Il silenzio di Ciampi sorprende più del distacco di Pericu

Gentili signori, trovo assurdo prendersela con il sindaco Pericu per la scarsa considerazione data al caso del povero Fabrizio Quattrocchi. Ogni botte, dice l’antico proverbio, dà il vino che ha ed il vino contenuto nella botte del compagno Pericu contiene l’additivo Palmiro Togliatti Doc, vulgo «il migliore», nome d’arte Ercole Ercoli, un tizio che a suo tempo si augurò di essere l’ultimo dei cittadini sovietici piuttosto che il primo di quelli italiani. E infatti gli fu concessa, per i servigi resi a Peppone Stalin, l’agognata cittadinanza inoltre la Sorte, particolarmente benigna, gli riservò anche l’estrema (in tutti i sensi...) soddisfazione di morire nella santa madre Russia. E allora, come si può ragionevolmente pretendere che il miliardario «comunista» Pericu si commuova per uno come Quattrocchi, che poco prima di essere vilmente assassinato, anziché piangere ed implorare grazia, rivendica tranquillamente la sua Italianità?

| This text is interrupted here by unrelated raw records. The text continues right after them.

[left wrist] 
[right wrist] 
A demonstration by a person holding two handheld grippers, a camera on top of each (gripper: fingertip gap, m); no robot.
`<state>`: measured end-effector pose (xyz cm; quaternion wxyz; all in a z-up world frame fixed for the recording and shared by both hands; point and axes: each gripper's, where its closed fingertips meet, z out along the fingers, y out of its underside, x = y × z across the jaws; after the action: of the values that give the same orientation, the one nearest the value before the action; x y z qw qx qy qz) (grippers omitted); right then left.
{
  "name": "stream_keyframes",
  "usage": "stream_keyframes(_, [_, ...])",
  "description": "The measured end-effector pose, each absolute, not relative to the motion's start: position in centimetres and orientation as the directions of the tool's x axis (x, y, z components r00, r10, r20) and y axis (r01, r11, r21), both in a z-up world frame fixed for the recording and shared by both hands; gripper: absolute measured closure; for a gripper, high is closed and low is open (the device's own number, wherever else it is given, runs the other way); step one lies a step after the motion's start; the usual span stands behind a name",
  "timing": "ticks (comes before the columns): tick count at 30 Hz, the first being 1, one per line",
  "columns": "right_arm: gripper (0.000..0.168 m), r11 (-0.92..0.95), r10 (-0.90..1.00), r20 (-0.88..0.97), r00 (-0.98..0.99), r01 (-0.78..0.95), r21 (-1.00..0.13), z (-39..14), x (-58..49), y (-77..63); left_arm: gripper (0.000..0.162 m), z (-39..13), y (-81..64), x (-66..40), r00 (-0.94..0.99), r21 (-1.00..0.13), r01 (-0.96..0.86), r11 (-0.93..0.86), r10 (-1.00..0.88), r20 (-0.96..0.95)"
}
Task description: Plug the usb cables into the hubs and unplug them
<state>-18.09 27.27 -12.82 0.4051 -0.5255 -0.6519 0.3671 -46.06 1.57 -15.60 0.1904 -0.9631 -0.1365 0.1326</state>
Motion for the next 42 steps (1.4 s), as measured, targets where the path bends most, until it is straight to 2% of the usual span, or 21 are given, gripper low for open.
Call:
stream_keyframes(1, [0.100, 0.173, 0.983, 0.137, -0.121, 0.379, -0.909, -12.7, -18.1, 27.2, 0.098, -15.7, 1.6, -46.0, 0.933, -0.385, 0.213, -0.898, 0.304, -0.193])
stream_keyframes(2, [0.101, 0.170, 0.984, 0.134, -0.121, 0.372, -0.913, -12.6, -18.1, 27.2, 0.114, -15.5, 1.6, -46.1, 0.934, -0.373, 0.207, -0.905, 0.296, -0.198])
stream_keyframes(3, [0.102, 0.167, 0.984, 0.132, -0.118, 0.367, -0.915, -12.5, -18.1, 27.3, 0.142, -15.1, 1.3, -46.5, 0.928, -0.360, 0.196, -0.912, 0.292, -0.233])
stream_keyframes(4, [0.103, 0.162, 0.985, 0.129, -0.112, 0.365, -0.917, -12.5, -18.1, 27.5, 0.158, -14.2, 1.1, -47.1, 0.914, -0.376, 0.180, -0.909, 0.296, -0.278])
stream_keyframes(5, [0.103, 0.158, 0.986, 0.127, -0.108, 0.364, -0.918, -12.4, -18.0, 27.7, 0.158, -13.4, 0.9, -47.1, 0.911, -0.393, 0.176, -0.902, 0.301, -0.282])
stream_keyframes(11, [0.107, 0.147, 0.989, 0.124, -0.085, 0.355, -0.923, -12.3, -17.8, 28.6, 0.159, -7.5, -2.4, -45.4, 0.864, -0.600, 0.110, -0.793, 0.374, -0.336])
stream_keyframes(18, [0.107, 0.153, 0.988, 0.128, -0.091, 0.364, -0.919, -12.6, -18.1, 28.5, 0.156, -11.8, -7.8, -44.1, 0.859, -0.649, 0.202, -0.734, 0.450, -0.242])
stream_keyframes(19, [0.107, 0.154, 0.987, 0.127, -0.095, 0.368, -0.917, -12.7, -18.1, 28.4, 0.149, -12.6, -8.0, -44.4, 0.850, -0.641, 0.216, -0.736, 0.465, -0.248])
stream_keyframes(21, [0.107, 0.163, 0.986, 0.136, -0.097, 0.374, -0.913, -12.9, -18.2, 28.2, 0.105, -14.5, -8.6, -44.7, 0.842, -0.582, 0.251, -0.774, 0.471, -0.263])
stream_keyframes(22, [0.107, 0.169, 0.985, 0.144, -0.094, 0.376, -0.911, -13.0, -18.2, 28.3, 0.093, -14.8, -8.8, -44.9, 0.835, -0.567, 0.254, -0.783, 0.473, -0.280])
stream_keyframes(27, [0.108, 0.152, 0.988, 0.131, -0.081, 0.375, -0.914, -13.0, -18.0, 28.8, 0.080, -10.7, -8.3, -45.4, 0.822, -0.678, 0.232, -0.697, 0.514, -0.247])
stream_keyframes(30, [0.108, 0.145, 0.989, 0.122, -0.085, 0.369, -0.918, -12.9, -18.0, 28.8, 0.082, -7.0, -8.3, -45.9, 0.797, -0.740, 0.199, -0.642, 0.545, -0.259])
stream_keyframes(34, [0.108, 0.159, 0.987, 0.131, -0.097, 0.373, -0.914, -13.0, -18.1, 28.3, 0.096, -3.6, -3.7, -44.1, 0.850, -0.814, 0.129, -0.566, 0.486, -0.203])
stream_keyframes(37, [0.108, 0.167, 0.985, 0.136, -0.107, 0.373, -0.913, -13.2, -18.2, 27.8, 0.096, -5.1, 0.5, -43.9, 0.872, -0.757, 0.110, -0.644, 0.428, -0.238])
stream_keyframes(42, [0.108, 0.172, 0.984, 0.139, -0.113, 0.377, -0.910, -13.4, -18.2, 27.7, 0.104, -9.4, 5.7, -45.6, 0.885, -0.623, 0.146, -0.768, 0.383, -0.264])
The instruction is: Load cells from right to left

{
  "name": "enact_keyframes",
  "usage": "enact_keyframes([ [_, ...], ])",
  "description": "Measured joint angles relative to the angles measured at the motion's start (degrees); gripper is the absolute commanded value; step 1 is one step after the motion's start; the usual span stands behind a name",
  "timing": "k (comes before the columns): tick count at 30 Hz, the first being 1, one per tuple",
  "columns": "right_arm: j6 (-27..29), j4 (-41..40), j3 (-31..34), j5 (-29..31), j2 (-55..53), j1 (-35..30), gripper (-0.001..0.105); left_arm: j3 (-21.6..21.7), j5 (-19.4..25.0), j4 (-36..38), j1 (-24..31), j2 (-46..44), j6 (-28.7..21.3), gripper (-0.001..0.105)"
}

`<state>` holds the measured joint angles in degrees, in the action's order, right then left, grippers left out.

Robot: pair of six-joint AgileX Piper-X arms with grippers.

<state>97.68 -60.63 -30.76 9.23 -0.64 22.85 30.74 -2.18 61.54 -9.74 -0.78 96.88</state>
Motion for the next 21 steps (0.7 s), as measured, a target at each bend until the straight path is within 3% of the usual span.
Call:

Comprensibile, invece, che il sindaco riservi la sua alta commozione per la morte di un giovane, colpito accidentalmente da un colpo di pistola mentre si accinge, con il viso nascosto e convinto dell’impunità, a spaccare la testa di un carabiniere ferito. È una questione di affinità ideale.
Dovrebbe invece stupire, e non poco, l’assordante silenzio del Quirinale.

Il Presidente Ciampi, così sensibile alla sorte di tre condannati per l’assasinio del commissario Calabresi, tanto da prendere personalmente l’iniziativa di rivolgersi alla Suprema Corte per ottenere «l’abilitazione» a graziarne uno, sulla videoregistrazione che testimonia l’amore di Fabrizio Quattrocchi per l’Italia, non ha esternazioni disponibili. Forse il suo sentimento patriottico si è esaurito a furia di cantare l’Inno di Mameli. Cordialmente.